▶ _Work instructions_: In the records below, the lines between the one holding "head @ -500" and the one holding "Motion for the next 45", inclusive, are to be transcribed exactly; no pictures are to be included.

Data entries
==================================================

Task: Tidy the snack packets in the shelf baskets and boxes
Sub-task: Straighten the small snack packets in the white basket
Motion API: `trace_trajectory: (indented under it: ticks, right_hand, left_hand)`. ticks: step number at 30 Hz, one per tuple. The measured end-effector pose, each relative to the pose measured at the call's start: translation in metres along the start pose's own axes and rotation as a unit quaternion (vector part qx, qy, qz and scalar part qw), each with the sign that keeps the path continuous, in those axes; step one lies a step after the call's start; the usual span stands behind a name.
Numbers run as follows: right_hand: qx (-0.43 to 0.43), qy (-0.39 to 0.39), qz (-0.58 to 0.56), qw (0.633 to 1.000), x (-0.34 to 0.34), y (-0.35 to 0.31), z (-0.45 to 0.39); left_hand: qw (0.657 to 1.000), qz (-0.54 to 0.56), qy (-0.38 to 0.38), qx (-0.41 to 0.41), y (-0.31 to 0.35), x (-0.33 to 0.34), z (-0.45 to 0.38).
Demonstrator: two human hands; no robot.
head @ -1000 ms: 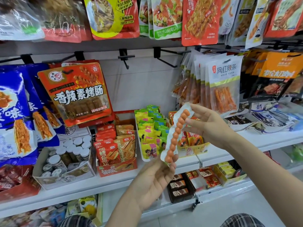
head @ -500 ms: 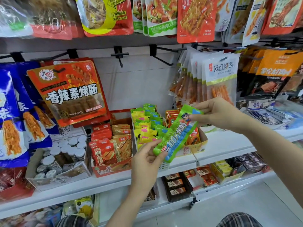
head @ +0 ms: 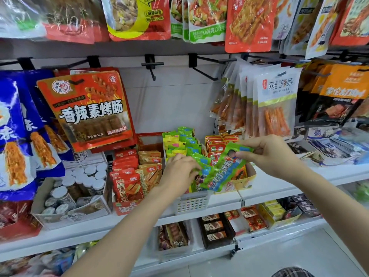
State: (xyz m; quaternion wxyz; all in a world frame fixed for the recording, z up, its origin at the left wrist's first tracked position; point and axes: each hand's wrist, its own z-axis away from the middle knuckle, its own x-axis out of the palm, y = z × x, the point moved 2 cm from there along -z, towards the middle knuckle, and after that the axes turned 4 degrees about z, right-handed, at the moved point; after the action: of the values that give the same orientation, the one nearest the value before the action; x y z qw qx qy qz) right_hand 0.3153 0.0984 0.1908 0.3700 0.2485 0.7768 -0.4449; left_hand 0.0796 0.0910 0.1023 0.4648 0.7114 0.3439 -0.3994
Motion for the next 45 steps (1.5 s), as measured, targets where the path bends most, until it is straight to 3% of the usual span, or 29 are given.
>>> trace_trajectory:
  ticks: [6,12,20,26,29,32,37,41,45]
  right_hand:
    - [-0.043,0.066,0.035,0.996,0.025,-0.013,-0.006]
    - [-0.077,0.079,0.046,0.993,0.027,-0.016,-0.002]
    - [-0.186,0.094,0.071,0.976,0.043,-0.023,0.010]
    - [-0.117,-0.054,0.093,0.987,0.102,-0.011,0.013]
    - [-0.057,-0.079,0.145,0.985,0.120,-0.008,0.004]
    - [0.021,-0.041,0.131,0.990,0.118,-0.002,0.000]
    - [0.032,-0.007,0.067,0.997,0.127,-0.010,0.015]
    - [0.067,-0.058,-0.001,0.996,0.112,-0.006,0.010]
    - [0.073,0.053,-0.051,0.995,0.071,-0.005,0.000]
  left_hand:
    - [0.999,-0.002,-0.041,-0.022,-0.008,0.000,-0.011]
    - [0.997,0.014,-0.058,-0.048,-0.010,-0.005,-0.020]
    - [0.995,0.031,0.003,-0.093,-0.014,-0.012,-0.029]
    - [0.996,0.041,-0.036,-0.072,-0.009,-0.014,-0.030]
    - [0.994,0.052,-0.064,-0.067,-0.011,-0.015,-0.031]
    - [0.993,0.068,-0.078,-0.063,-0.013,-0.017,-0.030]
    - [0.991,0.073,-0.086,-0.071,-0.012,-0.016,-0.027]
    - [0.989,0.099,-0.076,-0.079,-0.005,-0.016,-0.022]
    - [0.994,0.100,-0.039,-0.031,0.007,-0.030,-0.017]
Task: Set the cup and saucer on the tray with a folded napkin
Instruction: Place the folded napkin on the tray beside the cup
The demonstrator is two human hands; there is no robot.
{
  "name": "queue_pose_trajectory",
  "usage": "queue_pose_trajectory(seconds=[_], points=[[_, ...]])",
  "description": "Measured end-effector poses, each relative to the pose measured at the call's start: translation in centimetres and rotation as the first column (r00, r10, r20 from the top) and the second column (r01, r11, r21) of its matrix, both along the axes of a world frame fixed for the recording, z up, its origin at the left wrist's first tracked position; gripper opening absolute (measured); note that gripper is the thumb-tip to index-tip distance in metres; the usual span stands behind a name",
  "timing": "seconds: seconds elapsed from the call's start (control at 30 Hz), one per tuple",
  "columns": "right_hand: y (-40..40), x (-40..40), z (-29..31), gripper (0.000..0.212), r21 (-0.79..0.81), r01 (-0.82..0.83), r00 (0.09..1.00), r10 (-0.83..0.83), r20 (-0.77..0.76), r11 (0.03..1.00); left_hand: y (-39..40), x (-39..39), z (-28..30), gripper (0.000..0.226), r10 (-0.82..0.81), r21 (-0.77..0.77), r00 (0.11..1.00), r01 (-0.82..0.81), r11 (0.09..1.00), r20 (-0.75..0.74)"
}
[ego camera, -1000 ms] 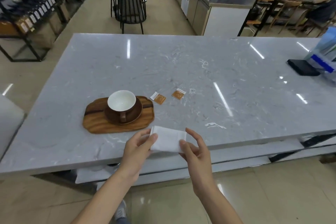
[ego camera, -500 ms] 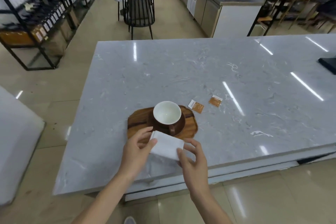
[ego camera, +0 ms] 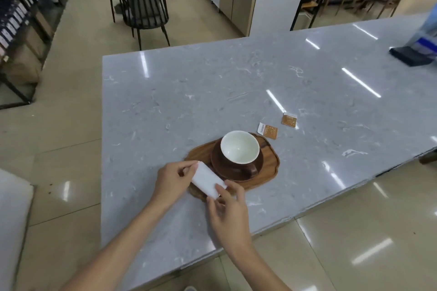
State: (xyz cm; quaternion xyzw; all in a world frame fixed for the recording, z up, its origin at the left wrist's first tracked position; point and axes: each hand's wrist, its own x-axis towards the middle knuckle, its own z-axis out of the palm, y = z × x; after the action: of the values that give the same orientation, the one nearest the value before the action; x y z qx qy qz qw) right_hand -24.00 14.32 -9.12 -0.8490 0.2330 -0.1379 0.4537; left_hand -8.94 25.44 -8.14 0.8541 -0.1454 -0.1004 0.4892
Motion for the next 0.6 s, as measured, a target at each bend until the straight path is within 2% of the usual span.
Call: queue_pose_trajectory(seconds=[0.1,0.23,0.33,0.5,0.6], points=[[0.8,0.7,-0.5,0.032,-0.112,0.029,0.999,-0.025,0.034,0.993,-0.3,1.1,-0.2,0.027,-0.089,0.038,0.996,0.088,0.995,0.020],[1.1,1.3,-1.2,0.032,-0.271,0.041,0.999,-0.040,0.009,0.962,-0.1,2.1,-0.8,0.029,-0.182,-0.088,0.982,0.185,0.979,0.040],[1.2,1.6,-1.6,0.037,-0.290,0.049,0.999,-0.053,-0.006,0.956,0.4,2.7,-1.8,0.029,-0.226,-0.135,0.971,0.235,0.963,0.082],[1.5,1.9,-1.7,0.038,-0.271,0.072,0.997,-0.069,0.020,0.960,-0.1,3.6,-2.8,0.033,-0.324,0.082,0.885,0.315,0.946,0.335],[1.5,2.3,-1.5,0.037,-0.288,0.071,0.997,-0.067,0.022,0.955,0.0,3.7,-3.3,0.036,-0.321,0.151,0.873,0.285,0.947,0.367]])
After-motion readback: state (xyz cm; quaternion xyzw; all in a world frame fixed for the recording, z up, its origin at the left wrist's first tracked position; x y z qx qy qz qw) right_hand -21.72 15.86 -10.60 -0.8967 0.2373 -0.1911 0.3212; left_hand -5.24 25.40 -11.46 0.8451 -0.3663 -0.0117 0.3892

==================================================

▶ _Answer for this exercise_:
head @ -500 ms: 
head @ +0 ms: 
State: (xyz m; quaternion wxyz; all in a world frame fixed for the recording, z up, its origin at the left wrist's first tracked position; point and axes: each hand's wrist, its own z-axis away from the middle knuckle, its own x-axis out of the palm, y = z × x, the point moved 2 cm from there along -z, towards the middle knuckle, and after that the axes turned 4 degrees about z, right-handed, at the moved point; after the action: of the values that give the same orientation, the one nearest the value before the action; x y z qw qx qy qz) right_hand 0.3153 0.0984 0.1908 0.3700 0.2485 0.7768 -0.4449; left_hand 0.0796 0.0910 0.1023 0.4648 0.7114 0.3439 -0.3994
Motion for the next 45 steps (1.5 s), as measured, targets where the path bends most, until it is straight to 3% of the usual span, or 29 are given.

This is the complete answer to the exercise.